● **What you should do**
What you should output is the data below, unchanged in every character.

[[ Material provided, beginning ]]

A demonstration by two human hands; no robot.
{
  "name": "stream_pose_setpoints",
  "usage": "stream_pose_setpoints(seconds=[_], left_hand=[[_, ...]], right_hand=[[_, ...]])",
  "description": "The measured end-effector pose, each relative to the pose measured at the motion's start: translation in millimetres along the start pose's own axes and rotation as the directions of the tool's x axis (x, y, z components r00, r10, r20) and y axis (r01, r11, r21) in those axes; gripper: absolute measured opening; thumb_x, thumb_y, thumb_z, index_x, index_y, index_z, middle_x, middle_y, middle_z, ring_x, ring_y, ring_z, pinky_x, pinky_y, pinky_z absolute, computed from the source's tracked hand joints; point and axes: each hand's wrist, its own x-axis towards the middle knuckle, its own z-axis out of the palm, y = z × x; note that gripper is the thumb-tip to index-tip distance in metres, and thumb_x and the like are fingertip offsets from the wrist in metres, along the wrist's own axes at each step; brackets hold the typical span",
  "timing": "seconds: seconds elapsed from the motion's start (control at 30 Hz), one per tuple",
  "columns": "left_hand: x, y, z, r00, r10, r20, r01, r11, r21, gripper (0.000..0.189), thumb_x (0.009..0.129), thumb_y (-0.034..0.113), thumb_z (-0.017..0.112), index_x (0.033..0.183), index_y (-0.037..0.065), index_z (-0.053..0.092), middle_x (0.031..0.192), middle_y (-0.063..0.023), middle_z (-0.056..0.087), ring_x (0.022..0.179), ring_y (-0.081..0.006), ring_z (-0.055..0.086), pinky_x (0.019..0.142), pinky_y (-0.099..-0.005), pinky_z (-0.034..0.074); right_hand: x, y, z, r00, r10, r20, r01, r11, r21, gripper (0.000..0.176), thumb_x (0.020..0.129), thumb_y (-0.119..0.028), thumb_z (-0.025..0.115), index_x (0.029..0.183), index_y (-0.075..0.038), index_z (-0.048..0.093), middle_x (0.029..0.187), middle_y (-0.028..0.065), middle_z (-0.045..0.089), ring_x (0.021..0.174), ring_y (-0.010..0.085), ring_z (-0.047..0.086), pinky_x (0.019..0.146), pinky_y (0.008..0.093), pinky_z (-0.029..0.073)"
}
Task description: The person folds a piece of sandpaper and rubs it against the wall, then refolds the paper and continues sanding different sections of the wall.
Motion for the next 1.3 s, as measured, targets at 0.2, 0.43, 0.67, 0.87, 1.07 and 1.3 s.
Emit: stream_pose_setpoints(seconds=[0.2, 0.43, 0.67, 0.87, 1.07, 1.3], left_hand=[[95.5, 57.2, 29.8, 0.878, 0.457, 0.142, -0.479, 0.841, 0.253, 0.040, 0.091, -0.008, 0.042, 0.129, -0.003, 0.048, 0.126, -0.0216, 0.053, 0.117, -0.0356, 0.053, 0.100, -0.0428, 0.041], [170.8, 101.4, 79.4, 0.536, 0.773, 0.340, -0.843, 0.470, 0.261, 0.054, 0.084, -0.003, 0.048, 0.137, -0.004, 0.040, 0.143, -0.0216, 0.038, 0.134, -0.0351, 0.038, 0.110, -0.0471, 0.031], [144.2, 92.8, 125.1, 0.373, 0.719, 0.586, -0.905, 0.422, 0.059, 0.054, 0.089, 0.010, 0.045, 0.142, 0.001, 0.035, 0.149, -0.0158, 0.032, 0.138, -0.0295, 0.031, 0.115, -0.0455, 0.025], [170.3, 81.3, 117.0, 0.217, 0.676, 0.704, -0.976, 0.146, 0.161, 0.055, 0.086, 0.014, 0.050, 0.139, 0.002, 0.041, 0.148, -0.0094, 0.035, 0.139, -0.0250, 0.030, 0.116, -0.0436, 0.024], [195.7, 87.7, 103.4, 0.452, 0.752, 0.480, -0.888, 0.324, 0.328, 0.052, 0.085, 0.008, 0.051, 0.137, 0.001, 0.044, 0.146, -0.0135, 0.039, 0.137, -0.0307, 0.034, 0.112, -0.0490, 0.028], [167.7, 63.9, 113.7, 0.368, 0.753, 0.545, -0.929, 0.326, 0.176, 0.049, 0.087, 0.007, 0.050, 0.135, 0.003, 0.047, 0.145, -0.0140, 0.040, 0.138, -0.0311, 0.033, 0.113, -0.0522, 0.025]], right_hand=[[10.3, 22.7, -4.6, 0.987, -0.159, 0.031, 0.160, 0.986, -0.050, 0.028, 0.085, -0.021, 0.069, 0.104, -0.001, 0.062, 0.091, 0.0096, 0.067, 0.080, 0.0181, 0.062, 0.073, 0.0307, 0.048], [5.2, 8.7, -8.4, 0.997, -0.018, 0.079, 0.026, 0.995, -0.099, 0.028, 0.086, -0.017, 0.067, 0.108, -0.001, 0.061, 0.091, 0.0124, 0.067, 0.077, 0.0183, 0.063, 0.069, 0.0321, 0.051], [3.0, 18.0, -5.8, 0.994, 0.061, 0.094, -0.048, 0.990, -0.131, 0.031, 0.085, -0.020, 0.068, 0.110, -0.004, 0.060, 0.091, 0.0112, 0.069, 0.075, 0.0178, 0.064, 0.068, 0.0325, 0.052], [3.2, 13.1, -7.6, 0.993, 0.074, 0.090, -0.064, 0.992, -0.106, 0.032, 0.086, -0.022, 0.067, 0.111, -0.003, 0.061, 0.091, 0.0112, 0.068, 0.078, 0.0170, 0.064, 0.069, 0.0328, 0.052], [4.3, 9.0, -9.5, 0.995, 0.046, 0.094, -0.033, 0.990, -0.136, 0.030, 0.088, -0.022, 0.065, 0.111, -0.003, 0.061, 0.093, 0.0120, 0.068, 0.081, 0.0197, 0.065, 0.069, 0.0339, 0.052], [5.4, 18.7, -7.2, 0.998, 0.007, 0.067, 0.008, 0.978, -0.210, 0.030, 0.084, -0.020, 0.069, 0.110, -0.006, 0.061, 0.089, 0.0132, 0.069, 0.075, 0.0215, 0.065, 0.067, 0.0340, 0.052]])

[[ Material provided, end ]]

● **Response**
A demonstration by two human hands; no robot.
{
  "name": "stream_pose_setpoints",
  "usage": "stream_pose_setpoints(seconds=[_], left_hand=[[_, ...]], right_hand=[[_, ...]])",
  "description": "The measured end-effector pose, each relative to the pose measured at the motion's start: translation in millimetres along the start pose's own axes and rotation as the directions of the tool's x axis (x, y, z components r00, r10, r20) and y axis (r01, r11, r21) in those axes; gripper: absolute measured opening; thumb_x, thumb_y, thumb_z, index_x, index_y, index_z, middle_x, middle_y, middle_z, ring_x, ring_y, ring_z, pinky_x, pinky_y, pinky_z absolute, computed from the source's tracked hand joints; point and axes: each hand's wrist, its own x-axis towards the middle knuckle, its own z-axis out of the palm, y = z × x; note that gripper is the thumb-tip to index-tip distance in metres, and thumb_x and the like are fingertip offsets from the wrist in metres, along the wrist's own axes at each step; brackets hold the typical span",
  "timing": "seconds: seconds elapsed from the motion's start (control at 30 Hz), one per tuple",
  "columns": "left_hand: x, y, z, r00, r10, r20, r01, r11, r21, gripper (0.000..0.189), thumb_x (0.009..0.129), thumb_y (-0.034..0.113), thumb_z (-0.017..0.112), index_x (0.033..0.183), index_y (-0.037..0.065), index_z (-0.053..0.092), middle_x (0.031..0.192), middle_y (-0.063..0.023), middle_z (-0.056..0.087), ring_x (0.022..0.179), ring_y (-0.081..0.006), ring_z (-0.055..0.086), pinky_x (0.019..0.142), pinky_y (-0.099..-0.005), pinky_z (-0.034..0.074); right_hand: x, y, z, r00, r10, r20, r01, r11, r21, gripper (0.000..0.176), thumb_x (0.020..0.129), thumb_y (-0.119..0.028), thumb_z (-0.025..0.115), index_x (0.029..0.183), index_y (-0.075..0.038), index_z (-0.048..0.093), middle_x (0.029..0.187), middle_y (-0.028..0.065), middle_z (-0.045..0.089), ring_x (0.021..0.174), ring_y (-0.010..0.085), ring_z (-0.047..0.086), pinky_x (0.019..0.146), pinky_y (0.008..0.093), pinky_z (-0.029..0.073)"
}
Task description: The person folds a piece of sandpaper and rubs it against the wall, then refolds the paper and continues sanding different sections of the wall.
Motion for the next 1.3 s, as measured, targets at 0.2, 0.43, 0.67, 0.87, 1.07 and 1.3 s.
Emit: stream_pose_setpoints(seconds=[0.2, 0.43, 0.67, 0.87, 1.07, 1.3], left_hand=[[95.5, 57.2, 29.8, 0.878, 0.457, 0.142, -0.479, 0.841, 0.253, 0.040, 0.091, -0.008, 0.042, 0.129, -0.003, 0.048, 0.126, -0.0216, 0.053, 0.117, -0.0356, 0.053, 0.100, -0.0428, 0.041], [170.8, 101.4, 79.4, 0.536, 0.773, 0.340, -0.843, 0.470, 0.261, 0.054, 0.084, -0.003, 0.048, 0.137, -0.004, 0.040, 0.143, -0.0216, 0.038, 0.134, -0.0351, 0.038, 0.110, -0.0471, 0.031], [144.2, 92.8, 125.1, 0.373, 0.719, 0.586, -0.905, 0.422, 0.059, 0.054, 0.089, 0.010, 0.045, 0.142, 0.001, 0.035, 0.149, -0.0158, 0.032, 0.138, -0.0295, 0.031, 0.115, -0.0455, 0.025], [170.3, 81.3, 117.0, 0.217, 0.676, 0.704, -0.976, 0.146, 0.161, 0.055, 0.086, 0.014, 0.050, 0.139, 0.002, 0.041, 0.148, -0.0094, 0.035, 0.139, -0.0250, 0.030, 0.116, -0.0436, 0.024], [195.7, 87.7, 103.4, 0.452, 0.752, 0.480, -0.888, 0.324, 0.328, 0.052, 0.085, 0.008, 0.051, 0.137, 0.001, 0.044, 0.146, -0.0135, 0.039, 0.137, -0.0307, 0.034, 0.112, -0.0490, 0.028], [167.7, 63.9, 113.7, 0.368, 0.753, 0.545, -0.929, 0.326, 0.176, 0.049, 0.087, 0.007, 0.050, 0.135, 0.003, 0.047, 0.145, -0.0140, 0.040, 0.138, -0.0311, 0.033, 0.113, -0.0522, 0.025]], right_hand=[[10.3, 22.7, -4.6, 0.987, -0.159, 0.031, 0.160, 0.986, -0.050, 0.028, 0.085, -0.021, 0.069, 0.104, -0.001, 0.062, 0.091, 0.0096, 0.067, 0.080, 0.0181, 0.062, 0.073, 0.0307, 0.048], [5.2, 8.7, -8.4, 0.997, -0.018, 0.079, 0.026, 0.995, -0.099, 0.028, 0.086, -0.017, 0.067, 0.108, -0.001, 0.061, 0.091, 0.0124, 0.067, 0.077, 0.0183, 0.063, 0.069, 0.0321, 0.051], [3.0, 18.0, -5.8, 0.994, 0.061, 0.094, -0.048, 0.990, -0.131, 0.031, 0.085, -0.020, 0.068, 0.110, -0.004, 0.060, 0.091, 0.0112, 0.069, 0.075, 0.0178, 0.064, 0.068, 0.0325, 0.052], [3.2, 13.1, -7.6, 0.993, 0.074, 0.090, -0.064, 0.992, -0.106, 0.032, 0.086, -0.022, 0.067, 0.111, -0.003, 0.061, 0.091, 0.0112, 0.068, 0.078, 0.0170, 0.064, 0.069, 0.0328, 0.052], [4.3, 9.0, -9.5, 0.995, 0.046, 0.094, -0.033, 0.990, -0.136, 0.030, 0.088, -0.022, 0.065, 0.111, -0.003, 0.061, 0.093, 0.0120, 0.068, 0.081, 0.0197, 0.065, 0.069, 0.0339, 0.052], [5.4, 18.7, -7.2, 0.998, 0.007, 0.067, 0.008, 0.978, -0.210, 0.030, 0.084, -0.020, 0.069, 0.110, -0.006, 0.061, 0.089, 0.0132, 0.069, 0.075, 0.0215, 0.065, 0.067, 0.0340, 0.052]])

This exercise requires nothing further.